__WHAT THE TASK REQUIRES__. Every entry below must be repeated exactly; skip the pictures.

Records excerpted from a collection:

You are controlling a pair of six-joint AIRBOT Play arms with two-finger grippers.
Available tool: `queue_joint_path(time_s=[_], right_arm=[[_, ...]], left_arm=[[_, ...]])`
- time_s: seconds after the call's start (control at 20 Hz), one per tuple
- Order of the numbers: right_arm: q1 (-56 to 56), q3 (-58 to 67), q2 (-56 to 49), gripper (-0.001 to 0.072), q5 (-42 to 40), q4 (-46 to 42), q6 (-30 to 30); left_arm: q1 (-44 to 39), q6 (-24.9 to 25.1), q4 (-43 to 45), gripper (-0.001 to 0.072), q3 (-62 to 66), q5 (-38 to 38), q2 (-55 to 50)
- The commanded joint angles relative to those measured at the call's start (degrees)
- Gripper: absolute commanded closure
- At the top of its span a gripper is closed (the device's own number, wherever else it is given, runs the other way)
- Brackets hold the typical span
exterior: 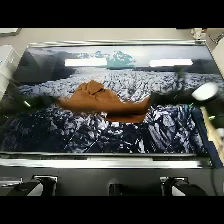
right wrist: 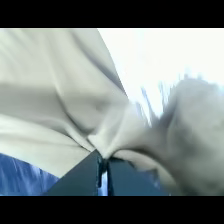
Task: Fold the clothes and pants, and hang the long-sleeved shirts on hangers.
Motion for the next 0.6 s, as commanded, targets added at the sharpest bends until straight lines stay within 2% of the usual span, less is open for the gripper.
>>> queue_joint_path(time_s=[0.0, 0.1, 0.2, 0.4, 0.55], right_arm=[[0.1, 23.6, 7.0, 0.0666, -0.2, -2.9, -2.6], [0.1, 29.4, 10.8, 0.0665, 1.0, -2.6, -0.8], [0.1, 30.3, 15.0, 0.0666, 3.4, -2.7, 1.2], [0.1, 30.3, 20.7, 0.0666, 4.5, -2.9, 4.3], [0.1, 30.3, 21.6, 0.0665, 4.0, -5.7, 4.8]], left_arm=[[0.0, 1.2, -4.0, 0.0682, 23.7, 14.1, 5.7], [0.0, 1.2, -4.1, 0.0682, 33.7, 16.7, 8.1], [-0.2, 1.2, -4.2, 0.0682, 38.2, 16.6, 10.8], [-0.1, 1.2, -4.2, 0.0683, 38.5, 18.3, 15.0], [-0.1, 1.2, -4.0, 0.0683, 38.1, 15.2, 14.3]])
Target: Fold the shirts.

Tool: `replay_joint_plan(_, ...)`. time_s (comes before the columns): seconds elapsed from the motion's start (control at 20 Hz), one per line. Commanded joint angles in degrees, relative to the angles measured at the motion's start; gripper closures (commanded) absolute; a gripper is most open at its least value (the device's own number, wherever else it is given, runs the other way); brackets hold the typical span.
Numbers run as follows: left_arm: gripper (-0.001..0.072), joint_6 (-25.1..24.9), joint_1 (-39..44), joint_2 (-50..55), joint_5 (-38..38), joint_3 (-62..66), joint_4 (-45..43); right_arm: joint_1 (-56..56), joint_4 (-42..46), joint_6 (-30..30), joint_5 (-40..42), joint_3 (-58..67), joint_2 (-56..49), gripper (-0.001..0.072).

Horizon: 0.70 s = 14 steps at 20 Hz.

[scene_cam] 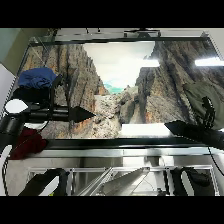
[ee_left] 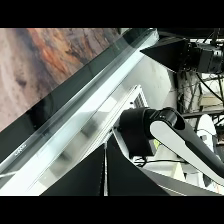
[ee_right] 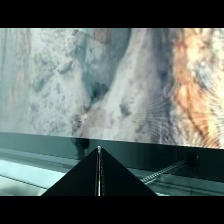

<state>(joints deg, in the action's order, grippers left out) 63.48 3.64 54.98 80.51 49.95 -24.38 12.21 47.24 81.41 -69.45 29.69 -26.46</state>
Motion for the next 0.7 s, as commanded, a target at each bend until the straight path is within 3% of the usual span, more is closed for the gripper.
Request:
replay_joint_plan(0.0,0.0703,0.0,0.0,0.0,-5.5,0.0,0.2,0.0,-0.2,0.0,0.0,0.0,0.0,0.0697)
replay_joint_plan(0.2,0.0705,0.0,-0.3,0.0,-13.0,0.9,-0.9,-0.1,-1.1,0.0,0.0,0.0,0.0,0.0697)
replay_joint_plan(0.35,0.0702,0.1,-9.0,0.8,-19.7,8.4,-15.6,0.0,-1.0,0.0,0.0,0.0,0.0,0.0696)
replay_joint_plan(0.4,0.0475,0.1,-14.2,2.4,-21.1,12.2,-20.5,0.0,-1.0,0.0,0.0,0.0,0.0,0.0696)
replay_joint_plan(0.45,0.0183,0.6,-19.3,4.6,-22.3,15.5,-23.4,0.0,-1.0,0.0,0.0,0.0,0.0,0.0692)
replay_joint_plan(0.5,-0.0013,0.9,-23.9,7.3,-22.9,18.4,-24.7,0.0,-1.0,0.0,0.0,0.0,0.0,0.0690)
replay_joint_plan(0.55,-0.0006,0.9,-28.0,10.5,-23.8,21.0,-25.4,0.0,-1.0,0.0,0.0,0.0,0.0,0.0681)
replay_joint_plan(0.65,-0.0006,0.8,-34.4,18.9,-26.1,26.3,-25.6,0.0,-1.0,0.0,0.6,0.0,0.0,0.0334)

__WORKED SOLUTION__.
You are controlling a pair of six-joint AIRBOT Play arms with two-finger grippers.
Available tool: `queue_joint_path(time_s=[_], right_arm=[[_, ...]], left_arm=[[_, ...]])`
- time_s: seconds after the call's start (control at 20 Hz), one per tuple
- Order of the numbers: right_arm: q1 (-56 to 56), q3 (-58 to 67), q2 (-56 to 49), gripper (-0.001 to 0.072), q5 (-42 to 40), q4 (-46 to 42), q6 (-30 to 30); left_arm: q1 (-44 to 39), q6 (-24.9 to 25.1), q4 (-43 to 45), gripper (-0.001 to 0.072), q3 (-62 to 66), q5 (-38 to 38), q2 (-55 to 50)
- The commanded joint angles relative to those measured at the call's start (degrees)
- Gripper: absolute commanded closure
- At the top of its span a gripper is closed (the device's own number, wherever else it is given, runs the other way)
- Brackets hold the typical span
exterior: 
right wrist: 
Task: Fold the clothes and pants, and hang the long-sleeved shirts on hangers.
Motion for the next 0.6 s, as commanded, targets added at the sharpest bends until straight lines stay within 2% of the usual span, less is open for the gripper.
>>> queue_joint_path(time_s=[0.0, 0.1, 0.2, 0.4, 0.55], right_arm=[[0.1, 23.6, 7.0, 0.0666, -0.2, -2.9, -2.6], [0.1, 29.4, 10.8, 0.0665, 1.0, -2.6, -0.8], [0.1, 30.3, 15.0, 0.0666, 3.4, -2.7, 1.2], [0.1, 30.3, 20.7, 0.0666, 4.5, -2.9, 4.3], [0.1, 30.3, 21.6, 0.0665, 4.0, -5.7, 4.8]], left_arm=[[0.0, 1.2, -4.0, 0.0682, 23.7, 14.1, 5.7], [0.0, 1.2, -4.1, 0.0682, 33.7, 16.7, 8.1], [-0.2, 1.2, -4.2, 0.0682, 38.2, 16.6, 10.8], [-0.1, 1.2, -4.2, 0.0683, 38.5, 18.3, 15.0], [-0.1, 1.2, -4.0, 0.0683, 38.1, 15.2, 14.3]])
Target: Fold the shirts.

Tool: `replay_joint_plan(_, ...)`. time_s (comes before the columns): seconds elapsed from the motion's start (control at 20 Hz), one per line. Commanded joint angles in degrees, relative to the angles measured at the motion's start; gripper closures (commanded) absolute; a gripper is most open at its least value (the device's own number, wherever else it is given, runs the other way); brackets hold the typical span.
Numbers run as follows: left_arm: gripper (-0.001..0.072), joint_6 (-25.1..24.9), joint_1 (-39..44), joint_2 (-50..55), joint_5 (-38..38), joint_3 (-62..66), joint_4 (-45..43); right_arm: joint_1 (-56..56), joint_4 (-42..46), joint_6 (-30..30), joint_5 (-40..42), joint_3 (-58..67), joint_2 (-56..49), gripper (-0.001..0.072).

Horizon: 0.70 s = 14 steps at 20 Hz.

[scene_cam] 
[ee_left] 
[ee_right] 

<state>(joints deg, in the action's order, grippers left out) 63.48 3.64 54.98 80.51 49.95 -24.38 12.21 47.24 81.41 -69.45 29.69 -26.46</state>
Motion for the next 0.7 s, as commanded, a target at each bend until the straight path is within 3% of the usual span, more is closed for the gripper.
Request:
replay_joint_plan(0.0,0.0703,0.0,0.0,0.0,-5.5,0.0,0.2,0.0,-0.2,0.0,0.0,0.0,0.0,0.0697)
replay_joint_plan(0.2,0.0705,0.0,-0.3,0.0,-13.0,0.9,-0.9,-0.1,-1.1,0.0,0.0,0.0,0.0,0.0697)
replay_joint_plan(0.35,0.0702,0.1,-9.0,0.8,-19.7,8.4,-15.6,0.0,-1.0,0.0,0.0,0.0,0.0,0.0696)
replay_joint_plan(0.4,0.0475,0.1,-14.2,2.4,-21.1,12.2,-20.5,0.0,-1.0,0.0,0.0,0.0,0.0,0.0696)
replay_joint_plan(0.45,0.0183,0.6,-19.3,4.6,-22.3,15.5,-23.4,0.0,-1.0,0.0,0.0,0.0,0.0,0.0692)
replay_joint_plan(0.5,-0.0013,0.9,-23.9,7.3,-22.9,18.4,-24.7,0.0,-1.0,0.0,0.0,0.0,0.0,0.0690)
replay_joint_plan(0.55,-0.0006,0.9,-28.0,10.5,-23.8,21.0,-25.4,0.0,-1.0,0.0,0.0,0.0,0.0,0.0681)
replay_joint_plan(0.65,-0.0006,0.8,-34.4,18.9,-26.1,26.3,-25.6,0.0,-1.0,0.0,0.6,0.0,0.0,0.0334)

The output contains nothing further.